Free From claims have been the subject of many heated discussions for a number of years, affecting indie brands and corporations alike. If you’re located in the EU, you’ll be very familiar with the fact that making certain free from claims on cosmetic labels is not allowed. However, did you know that the European Commission published further guidance on free from claims, which came into force in 2019?
In this blog post, we discuss the changes to the EU Free From cosmetic claims, how that will affect indie brands and our philosophy on Free From claims at Formula Botanica.
Cosmetic claims and regulations can be a confusing issue for anyone running their beauty brand. As claims that are allowed vary from country to country, you will need to thoroughly research all the regulations that apply to your business before you start to sell. It is also your responsibility to keep up to date with any changes happening after you launch your brand, as these regulatory changes may affect how you run your business.
EU Regulations on Cosmetic Claims
Before we look at the 2019 update, let’s take a look at the regulations that have been in force for the last few years. In 2013, the European Commission published its common criteria for the justification of claims used in relation to cosmetic products. These common criteria follow 6 criteria:
The EU Cosmetics Regulations do not allow you to indicate that your formulation has been authorised or approved by a competent authority within the EU. Claims which convey the idea that a product has a specific benefit when this benefit is mere compliance with minimum legal requirements shall not be allowed.

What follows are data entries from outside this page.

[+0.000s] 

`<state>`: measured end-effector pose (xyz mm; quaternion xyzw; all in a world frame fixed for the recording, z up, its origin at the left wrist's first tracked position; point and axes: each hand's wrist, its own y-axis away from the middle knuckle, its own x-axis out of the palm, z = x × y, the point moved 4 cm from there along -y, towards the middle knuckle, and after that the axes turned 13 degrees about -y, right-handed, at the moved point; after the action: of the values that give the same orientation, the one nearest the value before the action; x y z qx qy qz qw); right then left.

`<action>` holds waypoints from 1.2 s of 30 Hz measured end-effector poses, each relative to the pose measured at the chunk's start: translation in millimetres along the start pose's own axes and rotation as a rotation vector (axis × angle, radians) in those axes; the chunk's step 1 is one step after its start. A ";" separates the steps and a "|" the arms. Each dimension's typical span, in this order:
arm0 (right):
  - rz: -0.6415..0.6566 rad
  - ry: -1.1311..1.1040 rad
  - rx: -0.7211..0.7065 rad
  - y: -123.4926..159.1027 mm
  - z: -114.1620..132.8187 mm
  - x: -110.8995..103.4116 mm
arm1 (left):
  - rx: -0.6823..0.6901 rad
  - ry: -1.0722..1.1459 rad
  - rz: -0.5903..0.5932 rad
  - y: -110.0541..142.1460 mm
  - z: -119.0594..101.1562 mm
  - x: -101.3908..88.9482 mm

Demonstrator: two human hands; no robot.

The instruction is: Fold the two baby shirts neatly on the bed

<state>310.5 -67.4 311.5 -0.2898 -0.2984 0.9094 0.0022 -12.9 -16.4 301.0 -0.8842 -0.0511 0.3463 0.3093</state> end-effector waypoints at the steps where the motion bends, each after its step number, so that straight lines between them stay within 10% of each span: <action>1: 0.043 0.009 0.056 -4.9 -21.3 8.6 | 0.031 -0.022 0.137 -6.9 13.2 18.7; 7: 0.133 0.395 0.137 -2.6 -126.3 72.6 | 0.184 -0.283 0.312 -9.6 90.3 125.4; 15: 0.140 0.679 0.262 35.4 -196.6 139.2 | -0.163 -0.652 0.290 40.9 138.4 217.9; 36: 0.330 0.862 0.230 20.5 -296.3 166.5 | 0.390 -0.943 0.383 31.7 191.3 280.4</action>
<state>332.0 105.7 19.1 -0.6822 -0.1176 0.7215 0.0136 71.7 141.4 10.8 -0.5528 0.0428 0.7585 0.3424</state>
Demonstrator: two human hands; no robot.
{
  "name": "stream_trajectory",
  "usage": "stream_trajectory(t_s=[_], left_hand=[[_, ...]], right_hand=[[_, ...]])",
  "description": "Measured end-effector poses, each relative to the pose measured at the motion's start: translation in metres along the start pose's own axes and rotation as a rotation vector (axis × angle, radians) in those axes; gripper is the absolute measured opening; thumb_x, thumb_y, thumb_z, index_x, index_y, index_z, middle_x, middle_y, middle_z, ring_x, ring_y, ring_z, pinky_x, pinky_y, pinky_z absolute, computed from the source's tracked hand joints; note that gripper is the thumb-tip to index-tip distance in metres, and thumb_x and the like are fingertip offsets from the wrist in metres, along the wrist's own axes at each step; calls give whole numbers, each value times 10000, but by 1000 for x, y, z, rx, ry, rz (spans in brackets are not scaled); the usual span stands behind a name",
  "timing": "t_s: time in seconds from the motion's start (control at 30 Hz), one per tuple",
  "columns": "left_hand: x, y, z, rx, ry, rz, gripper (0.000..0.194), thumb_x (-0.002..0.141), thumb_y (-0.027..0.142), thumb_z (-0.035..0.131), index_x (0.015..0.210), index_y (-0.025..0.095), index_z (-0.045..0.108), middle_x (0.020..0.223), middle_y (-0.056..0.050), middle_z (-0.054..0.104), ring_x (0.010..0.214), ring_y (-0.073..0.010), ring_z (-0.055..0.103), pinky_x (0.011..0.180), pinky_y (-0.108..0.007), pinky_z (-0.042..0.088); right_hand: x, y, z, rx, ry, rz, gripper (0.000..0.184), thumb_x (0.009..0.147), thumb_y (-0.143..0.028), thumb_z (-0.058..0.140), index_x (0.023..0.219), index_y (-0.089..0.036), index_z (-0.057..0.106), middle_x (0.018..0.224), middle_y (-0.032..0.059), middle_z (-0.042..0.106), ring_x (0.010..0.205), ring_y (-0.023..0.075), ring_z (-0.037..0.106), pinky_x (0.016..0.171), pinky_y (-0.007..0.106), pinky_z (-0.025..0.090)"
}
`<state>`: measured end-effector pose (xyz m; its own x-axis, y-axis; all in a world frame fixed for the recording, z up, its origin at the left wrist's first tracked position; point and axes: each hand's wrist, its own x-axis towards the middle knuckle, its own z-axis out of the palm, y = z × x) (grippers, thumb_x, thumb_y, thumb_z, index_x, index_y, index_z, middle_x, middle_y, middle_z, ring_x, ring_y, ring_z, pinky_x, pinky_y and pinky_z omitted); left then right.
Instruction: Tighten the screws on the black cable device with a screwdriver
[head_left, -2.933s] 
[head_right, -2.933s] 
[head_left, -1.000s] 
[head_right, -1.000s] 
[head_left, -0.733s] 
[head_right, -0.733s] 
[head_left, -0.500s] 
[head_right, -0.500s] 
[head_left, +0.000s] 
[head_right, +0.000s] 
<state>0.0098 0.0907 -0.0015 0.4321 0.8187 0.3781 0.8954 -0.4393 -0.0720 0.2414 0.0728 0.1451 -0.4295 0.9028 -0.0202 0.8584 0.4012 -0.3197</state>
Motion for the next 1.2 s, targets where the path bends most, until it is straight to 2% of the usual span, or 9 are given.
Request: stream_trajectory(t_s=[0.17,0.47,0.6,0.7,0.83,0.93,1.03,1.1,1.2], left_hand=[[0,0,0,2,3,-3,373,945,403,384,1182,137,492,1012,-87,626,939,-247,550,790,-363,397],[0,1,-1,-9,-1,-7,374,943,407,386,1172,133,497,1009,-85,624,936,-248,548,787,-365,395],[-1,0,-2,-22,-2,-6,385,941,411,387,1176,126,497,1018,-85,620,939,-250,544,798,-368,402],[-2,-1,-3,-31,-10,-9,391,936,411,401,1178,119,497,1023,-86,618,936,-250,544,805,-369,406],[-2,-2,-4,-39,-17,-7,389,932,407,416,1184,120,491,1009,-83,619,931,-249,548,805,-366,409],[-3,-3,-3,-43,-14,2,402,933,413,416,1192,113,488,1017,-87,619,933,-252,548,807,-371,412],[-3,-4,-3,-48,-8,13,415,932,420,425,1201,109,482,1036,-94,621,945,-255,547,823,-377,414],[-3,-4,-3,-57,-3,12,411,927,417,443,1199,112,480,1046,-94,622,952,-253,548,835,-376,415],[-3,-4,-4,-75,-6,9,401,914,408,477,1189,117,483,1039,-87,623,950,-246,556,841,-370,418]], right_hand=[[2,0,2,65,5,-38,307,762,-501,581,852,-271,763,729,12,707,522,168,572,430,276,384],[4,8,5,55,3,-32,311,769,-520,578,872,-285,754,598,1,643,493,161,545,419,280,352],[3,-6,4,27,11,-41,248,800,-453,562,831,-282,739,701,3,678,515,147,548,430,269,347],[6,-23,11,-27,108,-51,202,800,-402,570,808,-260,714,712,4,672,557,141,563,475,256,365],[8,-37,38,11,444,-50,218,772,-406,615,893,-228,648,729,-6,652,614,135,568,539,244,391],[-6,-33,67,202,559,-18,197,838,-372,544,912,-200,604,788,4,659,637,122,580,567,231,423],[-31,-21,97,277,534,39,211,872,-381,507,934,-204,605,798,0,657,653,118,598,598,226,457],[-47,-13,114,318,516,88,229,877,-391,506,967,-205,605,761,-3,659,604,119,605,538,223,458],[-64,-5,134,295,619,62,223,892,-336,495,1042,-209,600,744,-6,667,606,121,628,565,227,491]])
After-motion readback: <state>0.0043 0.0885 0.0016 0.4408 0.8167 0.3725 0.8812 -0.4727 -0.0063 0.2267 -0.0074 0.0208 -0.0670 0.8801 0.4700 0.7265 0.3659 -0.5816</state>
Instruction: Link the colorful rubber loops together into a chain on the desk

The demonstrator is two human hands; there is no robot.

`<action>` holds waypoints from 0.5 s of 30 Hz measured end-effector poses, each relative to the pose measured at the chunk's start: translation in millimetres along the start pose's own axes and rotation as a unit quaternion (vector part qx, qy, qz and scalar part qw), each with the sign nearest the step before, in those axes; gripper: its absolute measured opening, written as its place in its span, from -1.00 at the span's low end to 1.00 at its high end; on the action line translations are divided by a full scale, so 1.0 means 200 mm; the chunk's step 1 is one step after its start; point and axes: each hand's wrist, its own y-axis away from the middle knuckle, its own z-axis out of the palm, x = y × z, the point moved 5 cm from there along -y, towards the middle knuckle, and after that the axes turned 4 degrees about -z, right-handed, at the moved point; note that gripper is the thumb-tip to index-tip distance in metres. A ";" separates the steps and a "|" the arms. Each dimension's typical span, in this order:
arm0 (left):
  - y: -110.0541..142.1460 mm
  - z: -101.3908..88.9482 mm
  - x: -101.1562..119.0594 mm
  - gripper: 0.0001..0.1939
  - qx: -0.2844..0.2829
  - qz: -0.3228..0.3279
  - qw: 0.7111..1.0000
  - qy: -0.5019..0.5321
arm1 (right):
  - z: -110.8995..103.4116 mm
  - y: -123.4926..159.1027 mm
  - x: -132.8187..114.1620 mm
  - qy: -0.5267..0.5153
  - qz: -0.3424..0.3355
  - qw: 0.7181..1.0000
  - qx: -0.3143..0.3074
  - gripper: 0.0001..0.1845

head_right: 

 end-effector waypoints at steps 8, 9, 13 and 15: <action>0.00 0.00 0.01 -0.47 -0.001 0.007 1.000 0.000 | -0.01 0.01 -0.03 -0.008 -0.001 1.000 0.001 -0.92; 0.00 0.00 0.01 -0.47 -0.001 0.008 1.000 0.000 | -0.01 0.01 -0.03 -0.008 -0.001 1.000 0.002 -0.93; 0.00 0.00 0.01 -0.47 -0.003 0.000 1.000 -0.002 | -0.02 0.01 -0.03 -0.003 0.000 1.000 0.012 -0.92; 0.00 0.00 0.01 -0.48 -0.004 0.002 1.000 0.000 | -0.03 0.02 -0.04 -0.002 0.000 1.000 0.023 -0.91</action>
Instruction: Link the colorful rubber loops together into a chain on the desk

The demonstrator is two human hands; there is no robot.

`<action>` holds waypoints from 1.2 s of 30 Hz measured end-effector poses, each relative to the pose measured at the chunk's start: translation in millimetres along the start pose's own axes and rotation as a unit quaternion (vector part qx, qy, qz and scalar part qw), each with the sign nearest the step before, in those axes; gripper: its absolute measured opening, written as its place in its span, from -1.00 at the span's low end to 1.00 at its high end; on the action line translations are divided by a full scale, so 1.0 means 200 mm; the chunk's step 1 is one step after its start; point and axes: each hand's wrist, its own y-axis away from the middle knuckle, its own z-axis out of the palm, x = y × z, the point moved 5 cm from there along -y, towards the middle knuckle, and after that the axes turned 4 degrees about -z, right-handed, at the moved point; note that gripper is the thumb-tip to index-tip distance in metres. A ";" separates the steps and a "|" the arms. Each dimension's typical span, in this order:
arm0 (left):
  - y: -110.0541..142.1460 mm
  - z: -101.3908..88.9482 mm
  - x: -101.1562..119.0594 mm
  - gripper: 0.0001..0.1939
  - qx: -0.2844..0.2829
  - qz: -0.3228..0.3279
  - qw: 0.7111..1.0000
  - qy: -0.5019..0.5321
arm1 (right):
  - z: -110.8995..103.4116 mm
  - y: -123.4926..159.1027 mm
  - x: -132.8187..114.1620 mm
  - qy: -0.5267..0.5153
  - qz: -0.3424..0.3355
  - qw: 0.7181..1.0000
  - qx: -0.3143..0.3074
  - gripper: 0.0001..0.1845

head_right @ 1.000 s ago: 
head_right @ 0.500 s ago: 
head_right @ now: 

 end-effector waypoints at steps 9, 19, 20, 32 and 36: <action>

Examples of free from claims that are not allowed:
- “This cleanser complies with the requirements of the EU cosmetics legislation” – you cannot make this type of claim, as you are selling this cleanser in the EU and therefore, by default, it is expected to comply with the EU Cosmetic Regulations. You cannot claim a competitive advantage for something that every formulator has to do.
- “This facial serum does not contain hydroquinone” – hydroquinone is banned in the EU, so you wouldn’t be allowed to make this type of cosmetic claim, as no formulations in the EU are allowed to contain hydroquinone.
It shouldn’t come as a surprise that you’re not allowed to make claims that are untrue. If you make claims that your formulation contains a particular ingredient, then it must be included. But you also cannot extrapolate and claim that your finished formulation has the same properties as an individual ingredient.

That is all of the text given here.